And a follow-up to that notion is the question: Because we don’t remember events the same, are all, one, or none of the memories not the the truth? And that begs another question: Does it matter?

Tomorrow, March 30, will be the 49th anniversary—if that is the correct word—of what has come to be called the Payback Patrol.

On that day, March 30, 1968, I had just a few more days to make it through my thirteen month tour of duty without getting hurt or killed.

Bayonet and Scabbard for an M-16

We had been told, as I recall, that the patrol out the southeast gate of the Khe Sanh Combat Base was to be a standard patrol to bring back the twenty-seven Marines and Corpsmen we hadn’t saved or salvaged from the nasty events related to the Ghost Patrol of February 25, 1968.

I also recall that when I was told that the patrol would be “standard” some little message kept sneaking into my consciousness whispering something like, “Don’t believe them. It will be hell out there.”

And as it turned out, it was. Twelve Marines lost their lives and most of the other ninety or so participants on our side were wounded. I think, collectively, we killed a lot of our adversaries. But to make matters worse, we didn’t have the opportunity to retrieve our fellow Ghost Patrol Marines because we were locked in mortal combat with the entrenched NVA for hours.

While I was interviewing the men of the film, BRAVO!, it surprised me that some of them recalled the events of March 30 differently than I did. Some remembered that they were told we were going out to assault an entrenched battalion of the NVA’s best troops. Not something I heard or if I did, I chose not to believe it, and if I did that, why? Because I wanted to put the best face on it? I suspect that could be the answer. Optimism is something I have a healthy load of.

Tom Quigley at Khe Sanh

Tom Quigley at Khe Sanh.

One of the other things I don’t recall is the order that Skipper Ken Pipes gave to his radio operator, Tom Quigley, to, “Be advised, fix bayonets.”

Tom Quigley passed that order along to the rest of us via our radio network and as a radio operator, I must have heard that order.

No less than five of the interviewees of the film remember that moment very well—the fixing of bayonets and the inference they took away from the order: that they would be involved in up-close and personal combat, in some cases hand-to-hand battle, and all the images of death in close proximity that one’s mind could dredge up to scare the hell out of you.

With that many of the men spontaneously recalling the event at the interviews some forty-two years later, individually with no prompting from me, I have come to the conclusion that I must have blanked that memory out.

I wonder why. Was it because the thought was too horrible for me to deal with?

I wasn’t personally part of the combat where Marines and NVA soldiers were locked in fights that required the use of bayonets. And since I wasn’t, maybe my memory and my mind settled on the things that did happen to me: getting hit in the side of the head by mortar shrapnel, watching Marines satchel charge and flame throw bunkers with the enemy in them, running out front to call in artillery fire so we could begin to retire and collect our dead and wounded, watching Second Lieutenant Moscato trip a booby trap and get hit in the chin with a Willie Peter round that caused his face to smoke, to find my buddy David Aldrich’s body being carried back to the base after we retired from the battlefield.

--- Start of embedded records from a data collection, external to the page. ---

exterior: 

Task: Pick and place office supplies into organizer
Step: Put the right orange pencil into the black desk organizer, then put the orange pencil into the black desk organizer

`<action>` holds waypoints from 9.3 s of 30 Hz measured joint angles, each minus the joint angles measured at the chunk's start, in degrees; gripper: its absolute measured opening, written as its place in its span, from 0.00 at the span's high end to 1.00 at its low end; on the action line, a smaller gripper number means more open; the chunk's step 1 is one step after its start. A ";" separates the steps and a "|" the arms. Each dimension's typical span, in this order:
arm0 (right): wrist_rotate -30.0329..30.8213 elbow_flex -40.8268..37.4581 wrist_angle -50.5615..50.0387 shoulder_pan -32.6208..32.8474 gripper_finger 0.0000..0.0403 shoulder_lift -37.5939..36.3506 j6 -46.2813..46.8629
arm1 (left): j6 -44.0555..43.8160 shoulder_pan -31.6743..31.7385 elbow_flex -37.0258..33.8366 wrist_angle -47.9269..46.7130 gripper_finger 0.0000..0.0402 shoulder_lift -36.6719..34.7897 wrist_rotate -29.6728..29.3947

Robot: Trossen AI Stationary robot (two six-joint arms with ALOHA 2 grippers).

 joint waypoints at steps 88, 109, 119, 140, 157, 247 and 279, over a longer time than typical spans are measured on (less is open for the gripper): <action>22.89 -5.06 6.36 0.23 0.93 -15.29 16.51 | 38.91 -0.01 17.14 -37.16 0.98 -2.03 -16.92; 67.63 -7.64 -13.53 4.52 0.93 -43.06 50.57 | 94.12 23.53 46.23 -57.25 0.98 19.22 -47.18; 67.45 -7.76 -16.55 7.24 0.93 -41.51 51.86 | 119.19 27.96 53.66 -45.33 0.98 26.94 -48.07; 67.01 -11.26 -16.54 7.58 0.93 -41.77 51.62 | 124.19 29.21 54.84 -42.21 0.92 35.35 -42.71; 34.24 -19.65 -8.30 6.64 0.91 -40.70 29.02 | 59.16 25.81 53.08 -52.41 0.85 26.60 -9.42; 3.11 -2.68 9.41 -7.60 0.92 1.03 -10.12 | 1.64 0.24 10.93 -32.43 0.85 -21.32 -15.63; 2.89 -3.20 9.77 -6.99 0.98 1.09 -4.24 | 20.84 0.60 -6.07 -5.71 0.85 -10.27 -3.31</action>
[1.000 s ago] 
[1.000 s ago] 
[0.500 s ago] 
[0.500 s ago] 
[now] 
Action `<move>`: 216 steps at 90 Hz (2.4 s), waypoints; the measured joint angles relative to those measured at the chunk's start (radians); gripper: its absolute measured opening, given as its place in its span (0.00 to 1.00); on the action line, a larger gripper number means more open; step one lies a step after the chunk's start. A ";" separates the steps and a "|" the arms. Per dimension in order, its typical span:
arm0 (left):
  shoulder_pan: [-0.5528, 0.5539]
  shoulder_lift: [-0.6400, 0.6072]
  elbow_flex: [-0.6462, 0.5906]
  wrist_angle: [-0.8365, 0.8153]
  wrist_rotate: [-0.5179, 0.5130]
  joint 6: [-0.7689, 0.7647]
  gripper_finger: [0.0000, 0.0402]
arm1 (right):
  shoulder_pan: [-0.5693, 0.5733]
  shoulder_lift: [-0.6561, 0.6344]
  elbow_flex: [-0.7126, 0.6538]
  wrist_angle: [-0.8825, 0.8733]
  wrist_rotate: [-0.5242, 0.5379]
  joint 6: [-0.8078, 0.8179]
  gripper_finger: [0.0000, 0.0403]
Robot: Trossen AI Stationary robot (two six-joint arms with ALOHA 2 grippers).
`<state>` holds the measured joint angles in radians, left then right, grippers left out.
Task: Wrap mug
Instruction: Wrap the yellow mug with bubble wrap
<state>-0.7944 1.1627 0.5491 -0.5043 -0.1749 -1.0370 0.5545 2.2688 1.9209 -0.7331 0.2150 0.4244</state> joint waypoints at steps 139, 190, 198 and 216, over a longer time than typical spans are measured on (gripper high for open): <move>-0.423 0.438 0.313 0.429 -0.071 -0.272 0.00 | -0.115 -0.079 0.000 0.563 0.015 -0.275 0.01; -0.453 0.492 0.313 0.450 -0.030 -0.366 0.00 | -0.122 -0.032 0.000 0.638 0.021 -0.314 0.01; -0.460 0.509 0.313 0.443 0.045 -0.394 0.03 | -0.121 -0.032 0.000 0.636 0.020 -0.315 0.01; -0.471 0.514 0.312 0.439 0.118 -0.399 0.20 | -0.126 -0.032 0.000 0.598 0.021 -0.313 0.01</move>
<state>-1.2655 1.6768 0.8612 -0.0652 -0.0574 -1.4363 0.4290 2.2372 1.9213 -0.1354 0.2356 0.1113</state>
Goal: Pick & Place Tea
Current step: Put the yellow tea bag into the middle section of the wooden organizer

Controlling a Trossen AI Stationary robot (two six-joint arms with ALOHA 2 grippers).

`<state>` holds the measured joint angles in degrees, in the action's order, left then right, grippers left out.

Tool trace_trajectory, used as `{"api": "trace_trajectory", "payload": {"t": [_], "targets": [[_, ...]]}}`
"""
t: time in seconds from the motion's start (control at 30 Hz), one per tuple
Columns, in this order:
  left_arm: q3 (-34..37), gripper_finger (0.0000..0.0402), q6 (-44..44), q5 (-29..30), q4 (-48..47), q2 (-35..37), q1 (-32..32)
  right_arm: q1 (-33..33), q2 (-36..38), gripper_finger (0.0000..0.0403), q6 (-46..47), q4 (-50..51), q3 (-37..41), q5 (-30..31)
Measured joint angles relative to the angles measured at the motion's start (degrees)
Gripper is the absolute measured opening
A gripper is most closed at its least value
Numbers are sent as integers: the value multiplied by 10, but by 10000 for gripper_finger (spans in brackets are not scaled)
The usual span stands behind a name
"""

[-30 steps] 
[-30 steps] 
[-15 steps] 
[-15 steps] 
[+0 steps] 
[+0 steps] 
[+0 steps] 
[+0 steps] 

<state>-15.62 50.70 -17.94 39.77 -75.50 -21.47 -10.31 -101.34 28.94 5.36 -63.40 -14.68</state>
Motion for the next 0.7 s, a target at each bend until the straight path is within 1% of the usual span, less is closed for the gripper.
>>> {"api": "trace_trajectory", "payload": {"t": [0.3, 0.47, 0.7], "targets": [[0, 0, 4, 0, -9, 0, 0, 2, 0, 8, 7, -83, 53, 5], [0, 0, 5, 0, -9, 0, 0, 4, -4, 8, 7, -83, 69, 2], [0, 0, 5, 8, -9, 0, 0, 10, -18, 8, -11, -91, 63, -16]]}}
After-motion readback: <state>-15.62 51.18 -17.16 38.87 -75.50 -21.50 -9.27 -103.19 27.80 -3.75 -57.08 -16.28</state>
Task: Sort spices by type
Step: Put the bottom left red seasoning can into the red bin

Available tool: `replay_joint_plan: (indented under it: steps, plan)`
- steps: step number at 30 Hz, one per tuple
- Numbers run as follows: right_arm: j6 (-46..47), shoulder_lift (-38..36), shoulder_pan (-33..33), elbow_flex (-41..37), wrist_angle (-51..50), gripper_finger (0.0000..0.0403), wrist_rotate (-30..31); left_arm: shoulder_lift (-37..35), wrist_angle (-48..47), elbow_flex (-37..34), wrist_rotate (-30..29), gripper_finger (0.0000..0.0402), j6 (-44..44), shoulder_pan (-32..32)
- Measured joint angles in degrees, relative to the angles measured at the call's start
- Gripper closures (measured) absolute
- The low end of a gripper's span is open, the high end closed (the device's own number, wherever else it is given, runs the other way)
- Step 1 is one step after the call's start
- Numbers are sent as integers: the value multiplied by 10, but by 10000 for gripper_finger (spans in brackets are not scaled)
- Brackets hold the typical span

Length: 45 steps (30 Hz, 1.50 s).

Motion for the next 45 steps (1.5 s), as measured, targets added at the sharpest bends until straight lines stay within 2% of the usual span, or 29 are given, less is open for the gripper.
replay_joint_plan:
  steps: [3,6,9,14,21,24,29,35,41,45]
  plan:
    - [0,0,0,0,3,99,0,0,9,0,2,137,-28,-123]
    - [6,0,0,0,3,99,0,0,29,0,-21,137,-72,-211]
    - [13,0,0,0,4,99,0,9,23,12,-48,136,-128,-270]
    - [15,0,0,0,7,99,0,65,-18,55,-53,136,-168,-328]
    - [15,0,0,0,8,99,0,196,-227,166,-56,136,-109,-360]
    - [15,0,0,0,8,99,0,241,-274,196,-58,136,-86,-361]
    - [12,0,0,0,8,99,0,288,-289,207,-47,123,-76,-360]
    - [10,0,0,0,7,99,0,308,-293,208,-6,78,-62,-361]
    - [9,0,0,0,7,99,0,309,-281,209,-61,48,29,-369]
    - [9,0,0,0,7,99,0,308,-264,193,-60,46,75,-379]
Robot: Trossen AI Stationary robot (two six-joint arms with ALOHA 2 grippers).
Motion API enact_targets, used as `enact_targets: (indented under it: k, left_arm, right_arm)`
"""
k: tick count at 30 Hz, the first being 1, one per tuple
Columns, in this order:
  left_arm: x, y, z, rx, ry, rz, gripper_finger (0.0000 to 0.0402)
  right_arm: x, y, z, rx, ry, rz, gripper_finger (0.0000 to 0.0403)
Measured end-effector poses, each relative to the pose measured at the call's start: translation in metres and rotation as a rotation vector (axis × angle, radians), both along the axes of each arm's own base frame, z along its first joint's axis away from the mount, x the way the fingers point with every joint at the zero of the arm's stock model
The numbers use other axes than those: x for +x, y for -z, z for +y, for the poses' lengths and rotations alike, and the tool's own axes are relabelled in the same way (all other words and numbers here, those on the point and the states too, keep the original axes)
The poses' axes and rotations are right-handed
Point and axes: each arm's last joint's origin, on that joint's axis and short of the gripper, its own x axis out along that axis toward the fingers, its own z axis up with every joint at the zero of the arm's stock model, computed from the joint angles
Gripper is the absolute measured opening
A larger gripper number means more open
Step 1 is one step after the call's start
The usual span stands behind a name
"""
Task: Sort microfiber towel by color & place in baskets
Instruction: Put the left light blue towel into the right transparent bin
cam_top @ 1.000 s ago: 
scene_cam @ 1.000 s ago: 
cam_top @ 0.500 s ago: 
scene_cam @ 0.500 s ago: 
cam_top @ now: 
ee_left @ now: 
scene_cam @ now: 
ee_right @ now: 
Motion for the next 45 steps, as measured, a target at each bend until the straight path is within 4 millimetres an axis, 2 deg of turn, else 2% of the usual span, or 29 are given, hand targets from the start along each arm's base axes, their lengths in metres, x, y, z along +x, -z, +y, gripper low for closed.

It was a horrible day. One of those times, if you are thinking about the Marine ethos, that you associate with what happens when Marines go to war. Although not as long-lived, but over its four or five hour duration probably as savage, the Payback Patrol was akin to Belleau Wood, or Peleliu or Chosin Reservoir. On March 30, 1968, there were enough monstrous memories for every one of us who survived to store away a whole bevy of them and still not recall everything.

Ken Pipes

It’s curious what you do recall, sometimes, from those moments. One would think that the only thing that mattered was those ultimate instances where your survival was challenged in a terrifyingly personal way in a grippingly personal moment. But one of my clearest memories is of the faces of the dead. How the NVA all looked to me like they were fifteen years old and how the faces of the dead Marines began to change color, becoming sallow, and after a while they seemed to me to be no different in that regard—the tint of the skin—than the enemy. And of course, in the most important way—all of them being dead—they were no different.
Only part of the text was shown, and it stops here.